**Your assignment:** Read through the entries below and copy each line where "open" turns up.
■ ■ ■ ■
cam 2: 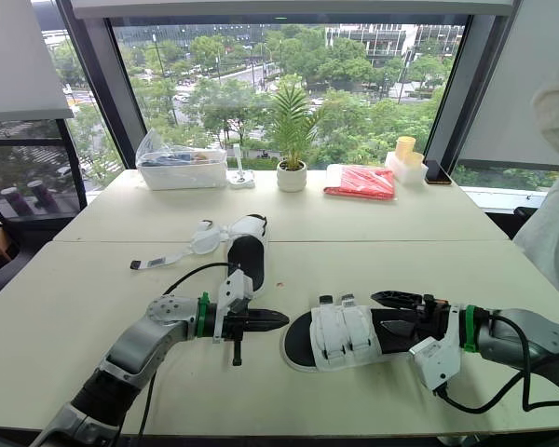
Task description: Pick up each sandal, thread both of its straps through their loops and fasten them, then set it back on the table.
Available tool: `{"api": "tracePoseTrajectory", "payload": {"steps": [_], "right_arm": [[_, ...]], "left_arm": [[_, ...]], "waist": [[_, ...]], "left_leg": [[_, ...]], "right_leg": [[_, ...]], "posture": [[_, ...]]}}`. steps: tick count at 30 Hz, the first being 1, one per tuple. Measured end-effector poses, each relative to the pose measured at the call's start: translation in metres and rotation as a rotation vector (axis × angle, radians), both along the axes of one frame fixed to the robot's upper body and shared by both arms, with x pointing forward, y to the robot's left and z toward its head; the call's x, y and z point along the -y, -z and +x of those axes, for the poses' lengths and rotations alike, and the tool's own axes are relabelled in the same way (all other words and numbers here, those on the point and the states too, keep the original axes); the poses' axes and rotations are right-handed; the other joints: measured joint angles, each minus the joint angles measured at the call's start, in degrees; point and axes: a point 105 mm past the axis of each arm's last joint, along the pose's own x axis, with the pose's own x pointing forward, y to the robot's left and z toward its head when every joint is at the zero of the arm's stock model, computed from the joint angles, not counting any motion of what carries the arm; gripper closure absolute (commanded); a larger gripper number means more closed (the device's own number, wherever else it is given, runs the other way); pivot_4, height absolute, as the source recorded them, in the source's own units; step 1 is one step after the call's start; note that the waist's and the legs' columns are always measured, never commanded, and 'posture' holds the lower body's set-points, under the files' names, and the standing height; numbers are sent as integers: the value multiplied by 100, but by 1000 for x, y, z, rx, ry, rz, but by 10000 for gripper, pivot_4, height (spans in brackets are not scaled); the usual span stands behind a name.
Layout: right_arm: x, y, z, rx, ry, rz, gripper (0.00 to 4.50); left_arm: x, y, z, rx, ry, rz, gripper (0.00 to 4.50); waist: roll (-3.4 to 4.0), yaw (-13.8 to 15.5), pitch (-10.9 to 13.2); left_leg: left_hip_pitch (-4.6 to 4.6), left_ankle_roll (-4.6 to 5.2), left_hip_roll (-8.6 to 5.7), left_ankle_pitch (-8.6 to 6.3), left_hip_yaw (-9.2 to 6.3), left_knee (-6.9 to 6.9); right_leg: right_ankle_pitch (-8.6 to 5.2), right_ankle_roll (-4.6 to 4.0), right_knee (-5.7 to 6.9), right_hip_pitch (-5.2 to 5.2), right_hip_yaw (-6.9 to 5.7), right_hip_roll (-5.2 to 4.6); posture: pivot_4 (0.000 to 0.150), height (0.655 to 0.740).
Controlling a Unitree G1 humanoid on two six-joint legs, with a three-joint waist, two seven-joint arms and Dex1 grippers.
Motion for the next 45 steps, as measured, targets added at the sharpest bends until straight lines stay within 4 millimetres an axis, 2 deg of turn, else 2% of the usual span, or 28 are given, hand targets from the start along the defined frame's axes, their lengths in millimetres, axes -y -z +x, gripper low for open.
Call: {"api": "tracePoseTrajectory", "payload": {"steps": [6,9,13,14,15,22,25,27,30,32,34,37,39,41,44,45], "right_arm": [[-23,4,8,56,-170,-5,10836],[-31,7,8,60,-241,-22,18654],[-37,17,4,33,-311,-41,37826],[-38,15,5,40,-323,-42,43891],[-38,16,5,39,-329,-46,44601],[-40,14,15,29,-283,-4,44601],[-34,5,51,53,-62,65,44601],[-21,-12,79,88,141,128,44601],[6,-46,112,152,431,246,44601],[28,-59,135,163,672,364,44601],[42,-57,149,146,856,448,44601],[51,-32,160,80,1068,506,44601],[45,-15,166,36,1150,520,44601],[30,-11,173,15,1185,536,44601],[21,-6,177,-11,1241,516,44601],[18,-5,178,-18,1247,506,40640]], "left_arm": [[-8,-2,4,1,-46,-2,45000],[-11,-2,6,2,-62,2,45000],[-14,-2,7,5,-75,2,45000],[-17,-3,9,7,-83,0,45000],[-17,-4,10,8,-88,-1,45000],[-22,-3,15,5,-113,-1,45000],[-24,-4,17,15,-125,-7,45000],[-29,-4,19,14,-143,-8,45000],[-33,-3,23,6,-170,-12,45000],[-34,-3,25,4,-176,-13,45000],[-35,-4,26,5,-178,-12,45000],[-35,-4,27,5,-179,-9,45000],[-38,-4,29,4,-186,5,45000],[-39,-4,31,10,-188,16,45000],[-40,-7,32,18,-191,20,45000],[-41,-7,33,19,-196,23,45000]], "waist": [[2,25,1],[1,26,2],[2,10,1],[2,3,1],[2,0,1],[2,-17,1],[1,-83,2],[1,-104,3],[3,-114,3],[2,-125,3],[2,-131,3],[4,-137,3],[8,-149,5],[7,-167,5],[7,-166,5],[7,-170,4]], "left_leg": [[-1,-9,-2,5,2,0],[-1,-17,-3,10,2,0],[-1,-22,-3,12,3,0],[1,-22,-3,13,4,0],[1,-22,-2,12,3,0],[2,-17,-1,10,3,0],[4,-16,-1,11,4,2],[2,-16,0,11,1,1],[-2,-14,1,10,-6,-2],[-4,-14,1,10,-7,-3],[-3,-14,2,10,-8,-4],[-13,-17,1,11,-6,-10],[-14,-23,1,15,-2,-14],[-13,-31,1,20,-2,-13],[-9,-29,1,18,-2,-11],[-5,-25,1,16,-3,-11]], "right_leg": [[0,-1,4,-4,3,-2],[-1,-1,4,-4,4,-3],[-1,-1,5,-6,5,-2],[-1,-1,6,-6,6,-1],[-1,-1,7,-6,6,0],[0,-1,8,-4,7,0],[0,-1,14,0,8,-2],[0,-1,15,-1,8,-2],[0,-1,15,-5,6,-5],[0,-1,13,-6,5,-5],[0,-1,15,-7,5,-5],[0,-1,18,-24,5,-6],[0,-1,20,-30,6,-6],[0,-1,22,-30,6,-5],[0,-1,22,-24,5,-6],[0,-1,23,-22,5,-6]], "posture": [[1500,7400],[1500,7400],[1500,7400],[1500,7400],[1500,7400],[1500,7400],[1500,7400],[1500,7400],[1500,7400],[1500,7400],[1500,7400],[1500,7400],[1500,7400],[1500,7400],[1500,7400],[1500,7400]]}}
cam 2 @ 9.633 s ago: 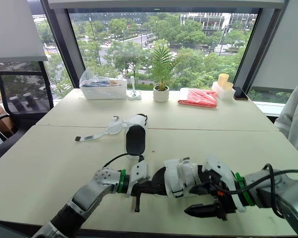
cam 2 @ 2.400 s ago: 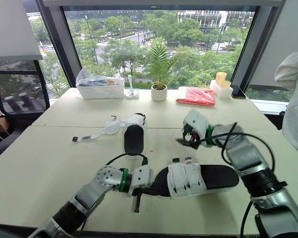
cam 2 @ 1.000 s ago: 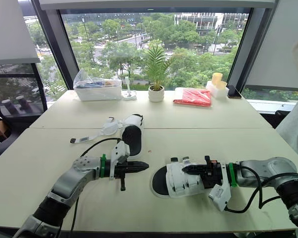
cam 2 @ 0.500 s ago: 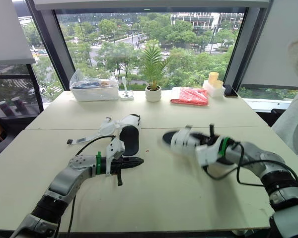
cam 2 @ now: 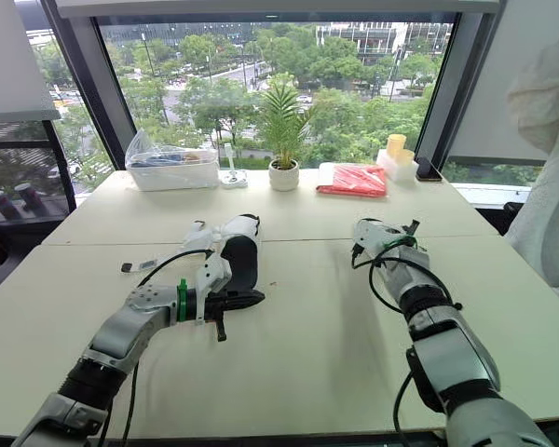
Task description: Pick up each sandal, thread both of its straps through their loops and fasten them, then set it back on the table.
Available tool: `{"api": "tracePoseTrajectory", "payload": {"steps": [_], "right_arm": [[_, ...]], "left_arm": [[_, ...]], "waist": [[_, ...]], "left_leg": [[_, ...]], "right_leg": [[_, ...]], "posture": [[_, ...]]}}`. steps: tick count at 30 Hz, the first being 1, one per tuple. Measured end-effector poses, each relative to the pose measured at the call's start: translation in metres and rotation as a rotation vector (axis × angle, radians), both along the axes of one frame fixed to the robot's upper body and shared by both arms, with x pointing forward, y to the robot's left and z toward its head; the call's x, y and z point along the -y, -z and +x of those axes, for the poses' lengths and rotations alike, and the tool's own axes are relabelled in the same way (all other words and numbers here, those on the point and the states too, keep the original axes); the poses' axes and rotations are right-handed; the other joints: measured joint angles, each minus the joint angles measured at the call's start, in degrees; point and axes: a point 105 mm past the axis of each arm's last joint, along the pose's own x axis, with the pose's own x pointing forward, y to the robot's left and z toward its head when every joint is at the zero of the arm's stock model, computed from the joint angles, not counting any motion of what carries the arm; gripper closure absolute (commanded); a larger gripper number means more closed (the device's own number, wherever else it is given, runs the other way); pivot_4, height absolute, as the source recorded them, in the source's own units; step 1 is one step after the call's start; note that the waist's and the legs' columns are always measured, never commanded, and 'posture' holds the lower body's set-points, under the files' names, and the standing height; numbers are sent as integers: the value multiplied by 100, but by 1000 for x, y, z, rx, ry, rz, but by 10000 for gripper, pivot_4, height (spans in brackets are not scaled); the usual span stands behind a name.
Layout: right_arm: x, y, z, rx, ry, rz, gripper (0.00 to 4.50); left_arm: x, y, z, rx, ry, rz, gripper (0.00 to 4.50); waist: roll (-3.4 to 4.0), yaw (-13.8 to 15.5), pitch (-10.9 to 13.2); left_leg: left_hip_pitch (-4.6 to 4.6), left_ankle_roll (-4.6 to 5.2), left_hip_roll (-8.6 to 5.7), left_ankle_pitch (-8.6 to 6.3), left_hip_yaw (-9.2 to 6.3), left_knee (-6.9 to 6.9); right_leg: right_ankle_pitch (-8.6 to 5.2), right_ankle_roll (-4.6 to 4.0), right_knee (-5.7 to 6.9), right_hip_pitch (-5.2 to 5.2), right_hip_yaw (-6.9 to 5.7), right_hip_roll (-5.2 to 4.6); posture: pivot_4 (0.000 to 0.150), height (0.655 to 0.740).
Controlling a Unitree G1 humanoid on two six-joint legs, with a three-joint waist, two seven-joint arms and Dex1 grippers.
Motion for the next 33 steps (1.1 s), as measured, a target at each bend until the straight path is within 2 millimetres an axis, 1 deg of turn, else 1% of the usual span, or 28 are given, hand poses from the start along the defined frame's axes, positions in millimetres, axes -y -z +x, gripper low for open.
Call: {"api": "tracePoseTrajectory", "payload": {"steps": [2,4,5,8,10,12,14,16,17,19,21,22,24,25,27,30,33], "right_arm": [[-7,2,2,-23,-6,-1,31203],[-15,9,2,-54,-24,9,21868],[-17,7,3,-51,-34,6,16139],[-20,-3,5,-55,-51,14,1924],[-20,-9,0,-65,-76,62,1924],[-18,-6,-13,-79,-101,131,1924],[-20,-7,-34,-88,-133,189,1924],[-26,-8,-63,-122,-172,266,1924],[-32,-4,-76,-158,-201,308,1924],[-47,8,-112,-252,-271,401,1924],[-58,11,-136,-315,-319,489,1924],[-65,4,-148,-319,-358,542,1924],[-79,-15,-162,-293,-443,658,1924],[-90,-27,-171,-273,-508,722,1588],[-104,-34,-180,-272,-576,811,1500],[-108,-34,-184,-282,-583,883,1500],[-104,-34,-182,-262,-559,870,1500]], "left_arm": [[-1,0,2,-1,-9,4,45000],[-2,-1,5,-1,-22,4,45000],[-2,-4,7,6,-27,3,45000],[-2,-15,16,39,-39,1,45000],[-6,-18,22,61,-67,5,45000],[-10,-16,26,71,-100,18,45000],[-14,-15,30,79,-138,29,45000],[-14,-18,33,96,-155,32,45000],[-14,-20,35,105,-165,34,45000],[-14,-27,39,143,-196,49,45000],[-19,-30,44,176,-239,84,45000],[-21,-32,48,197,-265,102,45000],[-24,-38,55,254,-305,140,45000],[-25,-42,59,291,-324,167,42497],[-25,-49,68,363,-362,215,36229],[-26,-60,78,473,-400,283,21055],[-26,-64,86,567,-411,368,5445]], "waist": [[0,-31,0],[0,-86,0],[0,-118,0],[1,-147,-1],[1,-144,-2],[1,-118,-2],[1,-99,-2],[1,-78,-2],[1,-69,-2],[1,10,-2],[2,42,-2],[1,61,-2],[1,78,-2],[1,85,-2],[1,116,-2],[1,190,-2],[0,238,-2]], "left_leg": [[2,1,0,0,-1,0],[1,1,0,0,-4,-1],[1,1,0,0,-4,-1],[6,1,2,-1,-5,-4],[5,4,4,-3,-9,-9],[-1,8,4,-6,-15,-13],[-13,12,4,-9,-19,-12],[-35,12,4,-9,-20,-7],[-40,12,4,-9,-19,-3],[-81,8,2,-6,-18,13],[-92,-1,-5,-1,-15,17],[-93,-2,-5,0,-15,19],[-92,-2,-6,0,-16,20],[-90,-2,-6,0,-18,20],[-89,-2,-6,0,-17,20],[-90,-2,-10,0,-14,20],[-93,-2,-14,0,-15,20]], "right_leg": [[0,0,1,1,-2,1],[0,0,4,0,-3,1],[0,0,8,-1,-3,1],[0,0,11,-2,-4,4],[0,0,10,-3,-6,5],[0,1,10,-6,-11,3],[0,1,12,-16,-14,1],[0,1,10,-32,-15,2],[1,1,11,-38,-15,3],[1,1,25,-81,-14,2],[1,2,30,-95,-12,-2],[1,2,30,-95,-12,-3],[2,1,30,-94,-14,-3],[2,1,31,-91,-15,-1],[2,1,30,-91,-20,-1],[2,1,29,-93,-21,-4],[2,1,24,-94,-23,-8]], "posture": [[1500,7400],[1500,7400],[1500,7400],[1500,7400],[1500,7400],[1500,7400],[1500,7400],[1500,7400],[1500,7400],[1500,7400],[1500,7400],[1500,7400],[1500,7400],[1500,7400],[1500,7400],[1500,7400],[1500,7400]]}}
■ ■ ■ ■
**Exercise result:**
Motion for the next 45 steps, as measured, targets added at the sharpest bends until straight lines stay within 4 millimetres an axis, 2 deg of turn, else 2% of the usual span, or 28 are given, hand targets from the start along the defined frame's axes, their lengths in millimetres, axes -y -z +x, gripper low for open.
Motion for the next 33 steps (1.1 s), as measured, a target at each bend until the straight path is within 2 millimetres an axis, 1 deg of turn, else 1% of the usual span, or 28 are given, hand poses from the start along the defined frame's axes, positions in millimetres, axes -y -z +x, gripper low for open.

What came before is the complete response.